Configuration

While the scrapers can run without any configuration, you can customize their behavior using a config.yml file and various command-line options.

Configuration File (config.yml)

To configure the project, copy the example configuration file and edit it to your needs.

cp config.yml.example config.yml

The script will automatically detect and use this file if it exists.

Output Directories

You can specify custom paths for the cache and data output directories.

# output directories
output:
  cache: /path/to/your/cache
  data: /path/to/your/data

Email Notifications

The script can send email notifications when a parsing or execution error occurs. This is useful for monitoring long-running scraping tasks. Fill in your SMTP server details to enable this feature.

# email settings
email: 

  # smtp details
  hostname: smtp.example.com
  port: 587
  user_name: your_username
  password: your_password
  starttls: true

  # email content
  subject: "[CONGRESS] Scraper Notice"
  from: scraper@example.com
  from_name: Congress Scraper
  to: your_email@example.com

Command-Line Options

Several common options can be passed to the usc-run command to control logging and caching behavior.

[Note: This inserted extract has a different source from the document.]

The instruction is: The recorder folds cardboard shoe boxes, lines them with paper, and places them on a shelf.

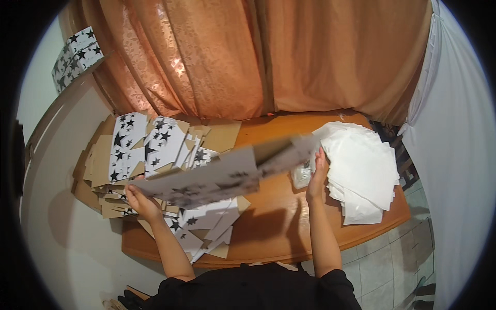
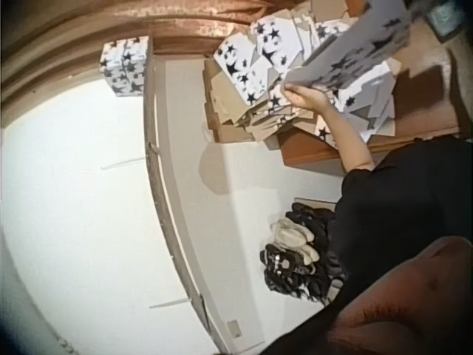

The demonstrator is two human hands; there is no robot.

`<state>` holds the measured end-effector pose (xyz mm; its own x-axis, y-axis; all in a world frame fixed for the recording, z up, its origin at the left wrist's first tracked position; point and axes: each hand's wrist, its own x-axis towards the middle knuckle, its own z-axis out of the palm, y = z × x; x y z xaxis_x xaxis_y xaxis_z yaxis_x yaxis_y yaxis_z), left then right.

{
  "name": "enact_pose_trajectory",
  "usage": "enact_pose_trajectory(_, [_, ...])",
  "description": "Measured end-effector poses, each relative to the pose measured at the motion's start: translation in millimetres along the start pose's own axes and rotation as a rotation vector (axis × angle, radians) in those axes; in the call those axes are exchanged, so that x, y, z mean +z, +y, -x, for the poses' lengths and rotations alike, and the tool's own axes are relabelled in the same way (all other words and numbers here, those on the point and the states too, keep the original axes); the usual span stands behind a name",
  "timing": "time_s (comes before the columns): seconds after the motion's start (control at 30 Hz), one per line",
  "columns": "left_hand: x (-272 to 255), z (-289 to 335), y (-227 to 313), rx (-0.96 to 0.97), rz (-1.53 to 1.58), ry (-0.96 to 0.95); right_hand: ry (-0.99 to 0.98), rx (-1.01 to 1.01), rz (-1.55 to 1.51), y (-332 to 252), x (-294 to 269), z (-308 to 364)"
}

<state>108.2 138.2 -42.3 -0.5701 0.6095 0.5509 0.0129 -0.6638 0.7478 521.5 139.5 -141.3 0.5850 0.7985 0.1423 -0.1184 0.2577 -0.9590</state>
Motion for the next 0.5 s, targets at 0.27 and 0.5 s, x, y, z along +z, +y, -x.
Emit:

  • --log=<level>: Control the logging verbosity. By default, only warnings and errors are shown (--log=warn).
    • --log=debug: Show all messages, including detailed debugging information.
    • --log=info: Show informational messages, such as which files are being processed.
    • --log=warn: The default level.
    • --log=error: Show only critical errors.
  • --debug: A shortcut for --log=debug.
  • --force: Forces the re-downloading of all network resources, ignoring the local cache.
  • --timestamps: Adds timestamps to log messages.
  • --patch=<module>: Applies a monkey-patch from a specified Python module to extend or modify the scraper's behavior. See the Advanced Topics section for an example.

Example usage:

# Run the bills scraper with verbose logging and force a re-download of all data
usc-run bills --debug --force